* Given information *
________

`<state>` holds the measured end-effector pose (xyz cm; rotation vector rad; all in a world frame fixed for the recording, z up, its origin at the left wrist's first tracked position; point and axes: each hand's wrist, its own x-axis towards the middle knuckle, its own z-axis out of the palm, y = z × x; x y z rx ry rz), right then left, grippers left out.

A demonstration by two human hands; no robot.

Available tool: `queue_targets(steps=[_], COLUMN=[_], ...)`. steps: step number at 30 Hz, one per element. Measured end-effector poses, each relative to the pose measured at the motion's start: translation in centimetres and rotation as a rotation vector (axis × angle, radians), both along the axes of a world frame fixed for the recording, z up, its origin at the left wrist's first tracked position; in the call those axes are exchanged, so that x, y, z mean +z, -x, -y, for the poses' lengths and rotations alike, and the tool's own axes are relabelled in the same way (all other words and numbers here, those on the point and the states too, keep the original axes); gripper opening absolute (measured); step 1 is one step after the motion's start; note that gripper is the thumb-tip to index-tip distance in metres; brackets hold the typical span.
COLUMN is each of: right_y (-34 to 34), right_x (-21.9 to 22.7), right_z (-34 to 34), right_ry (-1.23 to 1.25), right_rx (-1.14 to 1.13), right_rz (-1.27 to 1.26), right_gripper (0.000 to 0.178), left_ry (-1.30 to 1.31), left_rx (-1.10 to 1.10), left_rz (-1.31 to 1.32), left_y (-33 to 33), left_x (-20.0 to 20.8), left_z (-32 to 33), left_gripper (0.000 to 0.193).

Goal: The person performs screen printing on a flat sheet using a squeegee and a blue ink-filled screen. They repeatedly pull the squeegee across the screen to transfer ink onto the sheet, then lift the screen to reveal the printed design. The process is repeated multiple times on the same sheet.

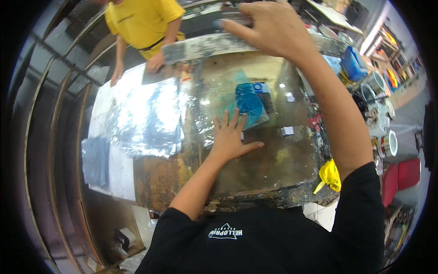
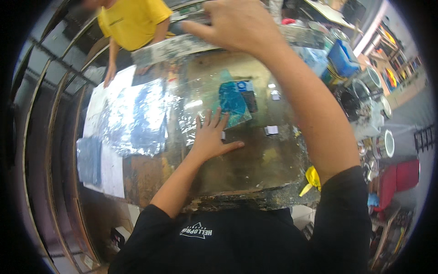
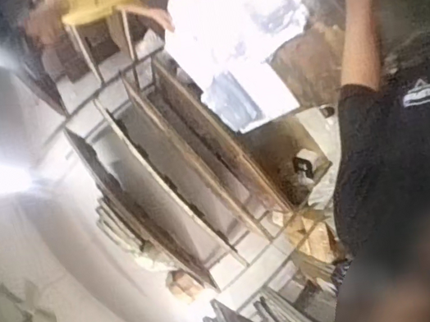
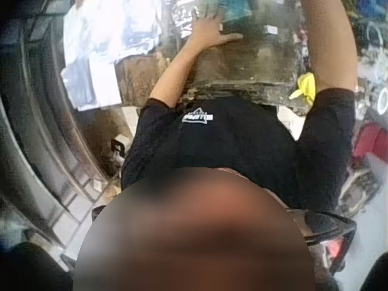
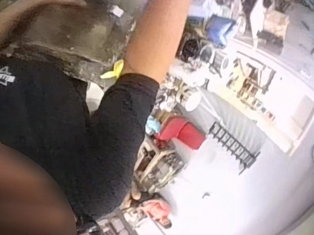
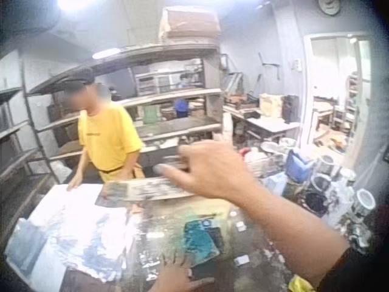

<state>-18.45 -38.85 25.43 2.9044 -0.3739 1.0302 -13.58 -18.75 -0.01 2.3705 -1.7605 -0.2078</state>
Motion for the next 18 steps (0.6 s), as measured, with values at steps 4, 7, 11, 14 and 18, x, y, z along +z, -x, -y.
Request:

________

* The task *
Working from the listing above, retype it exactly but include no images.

* Your solution *
`<state>` holds the measured end-effector pose (xyz cm; rotation vector rad; all in a world frame fixed for the recording, z up, its origin at the left wrist's first tracked position; point and axes: each hand's wrist, its own x-axis towards the middle knuckle, its own z-axis out of the palm, y = z × x; x y z rx ry rz), right then left, grippers left out.

A demonstration by two human hands; no robot.

Available tool: `queue_targets(steps=[_], COLUMN=[_], ...)`. steps: step number at 30 Hz, one per element. Measured end-effector poses, each relative to the pose measured at the motion's start: translation in centimetres and rotation as a rotation vector (axis × angle, radians), both along the axes of a world frame fixed for the recording, z up, its origin at the left wrist's first tracked position; in the call those axes are exchanged, so that x, y, z mean +z, -x, -y, for the poses' lengths and rotations alike, and the tool's own axes are relabelled in the same way (all other words and numbers here, those on the point and the states too, keep the original axes); gripper opening absolute (measured); step 1 is one step after the motion's start; note that gripper is the thumb-tip to index-tip distance in metres; brackets hold the typical span.
COLUMN is each of: right_y (-34 to 34), right_x (-21.9 to 22.7), right_z (-34 to 34), right_ry (-1.23 to 1.25), right_rx (-1.14 to 1.13), right_rz (-1.27 to 1.26), right_gripper (0.000 to 0.178), left_ry (-1.30 to 1.31), left_rx (-1.10 to 1.10), left_rz (-1.31 to 1.32), left_y (-33 to 33), left_x (-20.0 to 20.8), left_z (-32 to 33), left_gripper (0.000 to 0.193).

Goal: The person performs screen printing on a flat sheet using a squeegee and a blue ink-filled screen. They repeatedly pull the squeegee across the screen to transfer ink onto the sheet, then lift the screen to reveal the printed design. The process is repeated multiple times on the same sheet.


<state>-18.45 -38.85 25.43 2.9044 -0.3739 1.0302 -13.58 -18.75 -0.01 2.3705 -1.7605 -0.2078</state>
Motion for the next 18 steps (0.6 s), as measured, with values at steps 4, 7, 11, 14 and 18, x, y, z along +z, -x, -y.
Request:

The required output has been supplied.